At left, the containers teeter from the Singaporean container ship. Washed-up surgical masks and food containers at right. Images: AMSA/Facebook, Aliy Potts/Facebook
At left, the containers teeter from the Singaporean container ship. Washed-up surgical masks and food containers at right. Images: AMSA/Facebook, Aliy Potts/Facebook

A Singapore-flagged container ship is being investigated after it lost dozens of containers transporting appliances, construction materials, and medical supplies, some of which washed ashore in Australia.

The APL England was rerouted to the Port of Brisbane where it is being surveyed by the Australian Maritime Safety Authority for possible violations after the goods went overboard in bad weather Sunday, leading to scenes of several beaches strewn with face masks and other goods. 

“We are currently investigating the ship on two fronts. It’s compliance with both Australian and international maritime safety standards, and also whether the ship has breached any Australian environmental protection regulations or standards,” the authority said yesterday.

The incident happened in the ocean southeast of Sydney when the vessel experienced a “temporary loss of propulsion” (read: its engines died) due to the rough seas, which caused container stacks to collapse and 40 containers to fall overboard. 

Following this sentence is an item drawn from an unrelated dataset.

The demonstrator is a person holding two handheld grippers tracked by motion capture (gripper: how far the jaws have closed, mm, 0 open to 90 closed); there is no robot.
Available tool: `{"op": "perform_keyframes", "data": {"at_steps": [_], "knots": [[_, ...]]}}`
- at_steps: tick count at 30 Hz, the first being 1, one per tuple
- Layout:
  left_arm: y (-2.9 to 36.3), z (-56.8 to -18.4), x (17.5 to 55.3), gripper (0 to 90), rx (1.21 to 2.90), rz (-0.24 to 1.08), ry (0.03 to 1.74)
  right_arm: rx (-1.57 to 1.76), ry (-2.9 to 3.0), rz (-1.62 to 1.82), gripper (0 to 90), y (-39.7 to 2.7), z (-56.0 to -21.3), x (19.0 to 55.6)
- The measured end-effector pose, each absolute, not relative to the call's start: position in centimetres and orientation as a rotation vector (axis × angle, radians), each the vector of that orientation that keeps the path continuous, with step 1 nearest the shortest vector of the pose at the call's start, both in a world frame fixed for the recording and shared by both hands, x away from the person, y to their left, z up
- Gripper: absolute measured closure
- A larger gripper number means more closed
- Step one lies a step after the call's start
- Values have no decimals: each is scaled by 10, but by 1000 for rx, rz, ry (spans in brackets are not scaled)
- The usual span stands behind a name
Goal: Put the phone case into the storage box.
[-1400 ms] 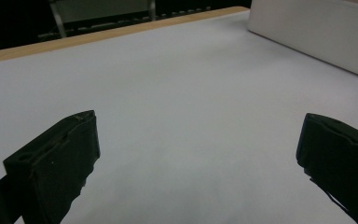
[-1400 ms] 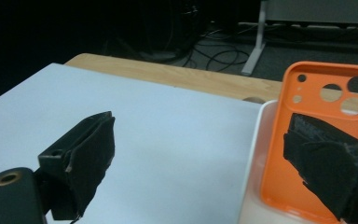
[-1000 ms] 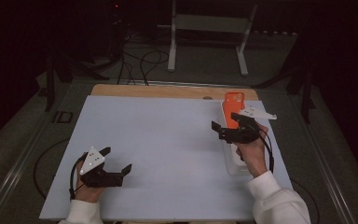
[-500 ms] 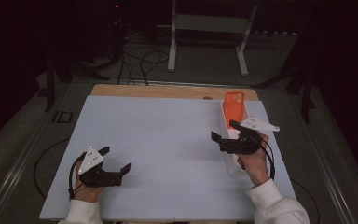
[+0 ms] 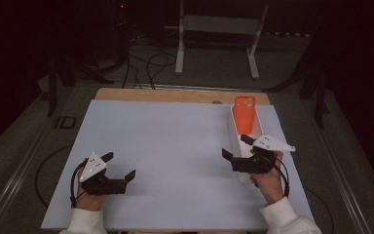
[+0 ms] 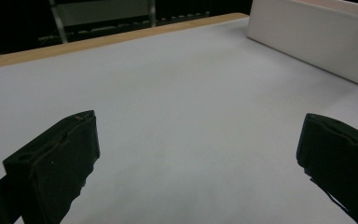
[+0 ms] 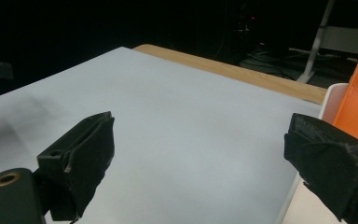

The ship was set to sail from Ningbo, China, to Melbourne.

The Australian maritime agency released video footage Monday showing the container stacks on the verge of falling off the ship.

“An additional 74 containers are damaged and collapsed on the deck of the ship, while a further six containers are reported to be protruding from starboard side and three containers from the port side of the ship,” the caption read.

Australians posted photos of the lost goods washing ashore on Australian beaches such as Magenta Beach and The Entrance at New South Wales. 

A number of local residents posted online yesterday of surgical masks and plastic containers they found washed up in beaches and coasts near Sydney.

“With 40 shipping containers full of masks and plastic containers falling into the ocean I spent less then [an] hour at Coogee beach and got 100s of mask and still more washed up, as people of this earth it’s our job to try and help where we can so keep an eye on your beaches people, different currents will take them to different beaches,” Sydney resident Aliy Potts said yesterday.